Related Party Transactions.
As discussed in Notes 1, 6 and 13 of the Notes to the Consolidated Financial Statements, we lease
space from related parties and transact with other related parties in the normal course of
business. We believe that these related party transactions are conducted on overall terms,
including levels of service and quality that are competitive with other non-related entities at the
time the transactions are entered into.
Income Taxes.
We account for income taxes using an asset and liability approach that requires the recognition of
deferred tax assets and liabilities for the expected future tax consequences of events that have
been reported in our financial statements or tax returns.

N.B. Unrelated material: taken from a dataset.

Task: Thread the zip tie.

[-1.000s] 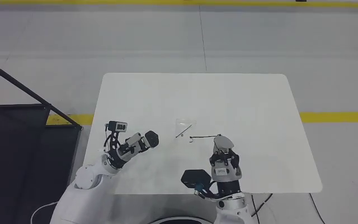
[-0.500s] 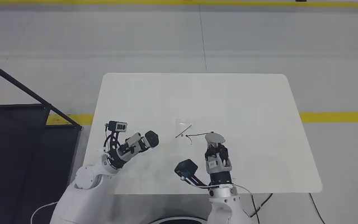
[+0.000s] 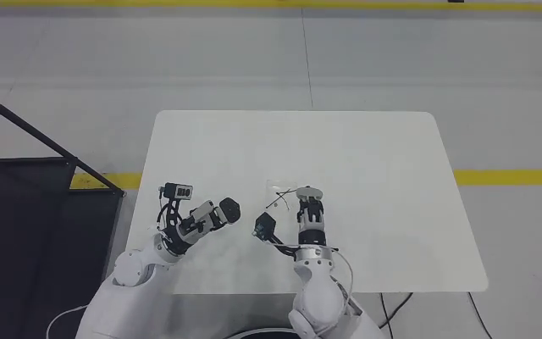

Such items give rise to differences in
the financial reporting and tax basis of assets and liabilities. A valuation allowance is recorded
to reduce the carrying amount of deferred tax assets if it is more likely than not that all or a
portion of the asset will not be realized. Any investment tax credits are accounted for by using
the flow-through method, whereby the credits are reflected as reductions of tax expense in the year
they are recognized in the financial statements. In estimating future tax consequences, we consider
all expected future events other than changes in tax law or rates.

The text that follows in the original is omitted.